Commentaires généraux / General comments :

Le jury tient tout d’abord à féliciter la richesse des propositions et salue le travail des étudiants qui ont participé au concours. Les 5 membres étaient unanimes; les projets étaient inspirants, de grande qualité et la collaboration entre les étudiants des diverses universités a certainement enrichi l’expérience.

Peu de concours d’architecture et de design urbain sont organisés en Amérique, comparativement en Europe, et le jury était réjoui de voir l’intérêt des étudiants pour ce genre d’évènement.

Néanmoins, le jury regrette de ne pas avoir vu davantage de propositions qui se préoccupaient de la problématique des îlots de chaleur et de la végétalisation des rues commerciales et aurait souhaité voir un travail plus soutenu sur les bénéfices de la végétation en milieux urbain. Malgré la courte durée du concours, la gestion des eaux pluviales aurait mérité être abordée.

D’autre part, les questions de la temporalité et du cycle des saisons ont été peu abordées, ce qui est regrettable dans un contexte québécois. En effet, l’hiver dure près de 6 mois dans la province et les designers et architectes ne peuvent pas ignorer cet aspect de notre climat. Sans oublier que durant l’hiver, le confinement peut affecter davantage la santé mentale des gens, c’est pourquoi il est primordial de prévoir des aménagements extérieurs agréables même en présence de la neige et du froid, pour inciter les gens à sortir et à bouger.

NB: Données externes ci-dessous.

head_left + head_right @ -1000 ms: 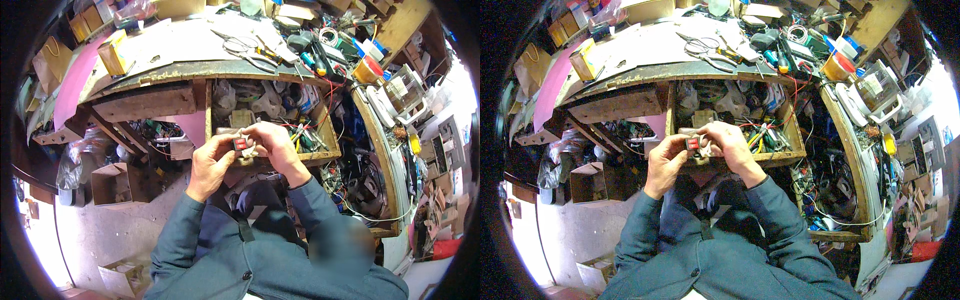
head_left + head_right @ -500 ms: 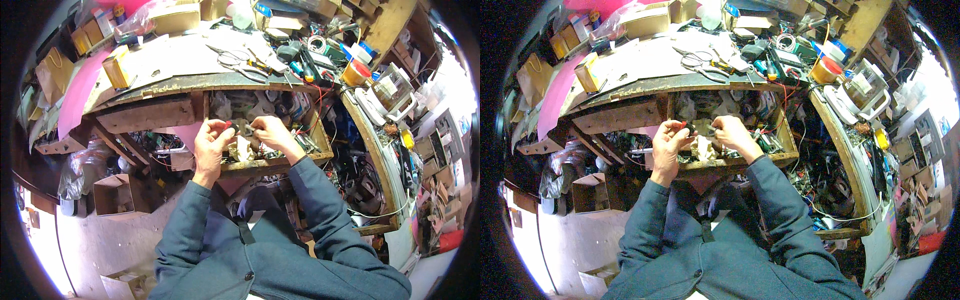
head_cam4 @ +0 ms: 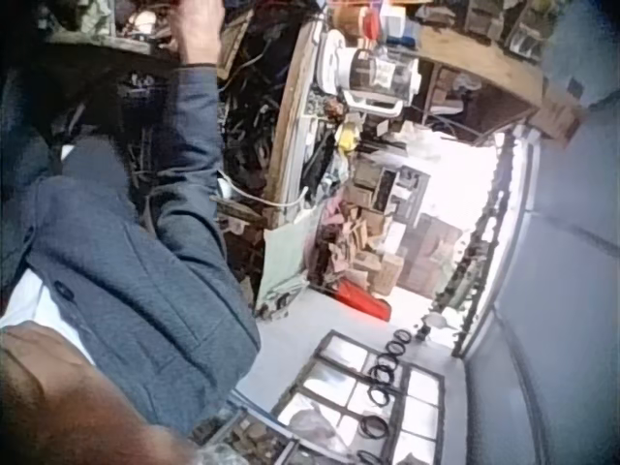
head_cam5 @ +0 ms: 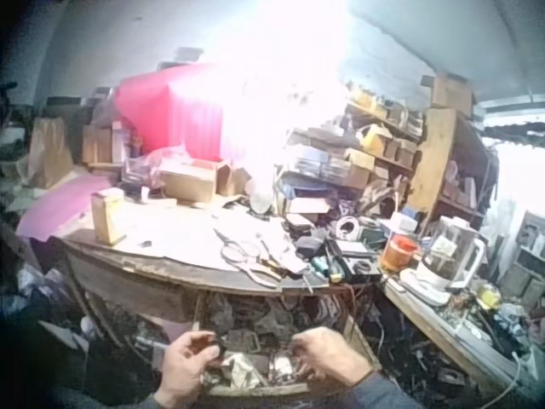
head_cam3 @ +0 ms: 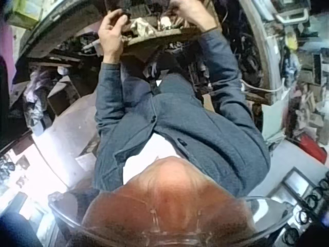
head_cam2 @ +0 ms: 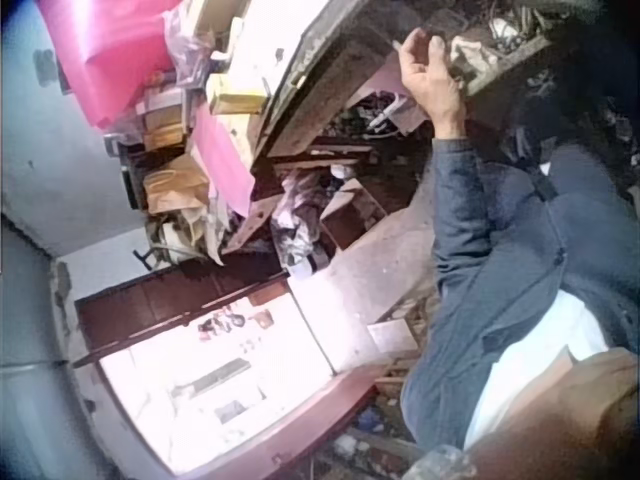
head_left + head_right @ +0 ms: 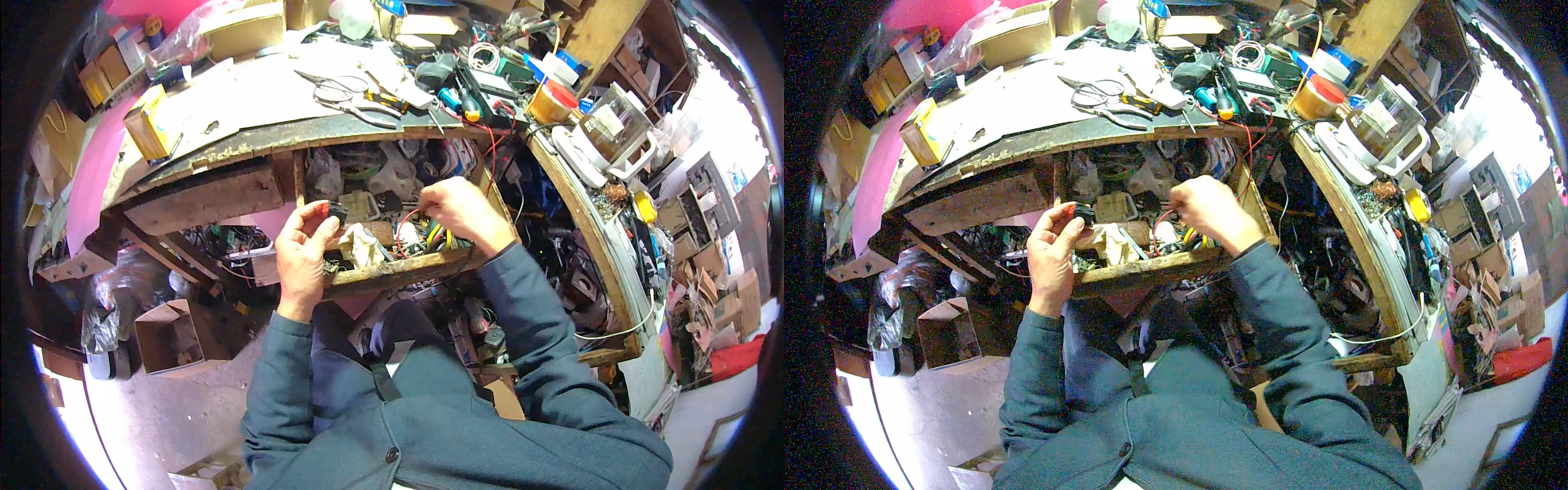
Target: The person works at a cluttered bench, handling small electronic components and wires. They connect wires to a red component, use a multimeter to test connections, and then manipulate a cylindrical component with wires, adjusting and inspecting it.
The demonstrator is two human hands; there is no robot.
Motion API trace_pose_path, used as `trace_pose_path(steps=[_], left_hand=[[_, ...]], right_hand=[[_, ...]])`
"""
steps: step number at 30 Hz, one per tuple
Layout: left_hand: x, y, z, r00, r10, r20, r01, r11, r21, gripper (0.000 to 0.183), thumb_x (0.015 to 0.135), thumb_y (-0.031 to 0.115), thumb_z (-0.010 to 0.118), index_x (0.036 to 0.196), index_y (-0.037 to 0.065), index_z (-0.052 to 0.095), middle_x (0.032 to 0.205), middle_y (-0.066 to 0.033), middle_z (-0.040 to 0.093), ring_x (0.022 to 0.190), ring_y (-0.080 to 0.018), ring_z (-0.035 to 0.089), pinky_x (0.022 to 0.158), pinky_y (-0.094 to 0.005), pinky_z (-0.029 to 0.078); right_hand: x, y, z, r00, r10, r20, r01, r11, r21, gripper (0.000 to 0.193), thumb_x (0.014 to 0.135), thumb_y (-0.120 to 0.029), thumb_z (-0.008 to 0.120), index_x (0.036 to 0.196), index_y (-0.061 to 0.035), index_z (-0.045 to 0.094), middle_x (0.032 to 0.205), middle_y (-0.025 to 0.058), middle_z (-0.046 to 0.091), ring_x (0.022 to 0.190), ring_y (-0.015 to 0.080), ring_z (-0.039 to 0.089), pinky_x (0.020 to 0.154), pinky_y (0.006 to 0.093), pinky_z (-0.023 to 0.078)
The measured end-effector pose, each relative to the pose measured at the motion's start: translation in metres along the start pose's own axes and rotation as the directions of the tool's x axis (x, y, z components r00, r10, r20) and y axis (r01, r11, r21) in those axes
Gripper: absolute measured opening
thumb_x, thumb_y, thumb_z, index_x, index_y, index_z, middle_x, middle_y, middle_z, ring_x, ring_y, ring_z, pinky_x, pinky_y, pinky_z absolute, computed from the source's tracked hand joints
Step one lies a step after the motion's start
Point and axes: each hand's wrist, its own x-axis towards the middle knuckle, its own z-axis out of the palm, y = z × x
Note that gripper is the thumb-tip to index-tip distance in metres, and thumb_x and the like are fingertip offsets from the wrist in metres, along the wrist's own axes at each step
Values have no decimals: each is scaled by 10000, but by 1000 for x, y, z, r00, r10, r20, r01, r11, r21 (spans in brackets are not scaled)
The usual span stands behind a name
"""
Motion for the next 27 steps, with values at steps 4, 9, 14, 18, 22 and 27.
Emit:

Un autre bémol que les jurys ont noté dans certaines propositions est que les types de rue n’étaient pas différenciés; parfois la distinction n’était pas claire entre les rues complètes (avec véhicules et piétons), les rues étroites, les rues partagées et les rues strictement piétonnes. Les largeurs des voies dédiées n’étaient pas souvent précisées.

D’autre part, malgré la richesse et la diversité des propositions, l’échelle des interventions était souvent restreinte; des idées étaient proposées sans toujours présenter les conséquences et les impacts sur les rues adjacentes et les tissus urbains.

Enfin, les propositions étaient surtout centrées sur la ville de Montréal, ce qui n’est pas mauvais en soi, mais peu de questions ont été soulevées sur les différents types de rues commerciales (ex. : rue de banlieue, « strip » commerciale etc… ) et peu de propositions ont été soumises pour les villes de moins grande envergure.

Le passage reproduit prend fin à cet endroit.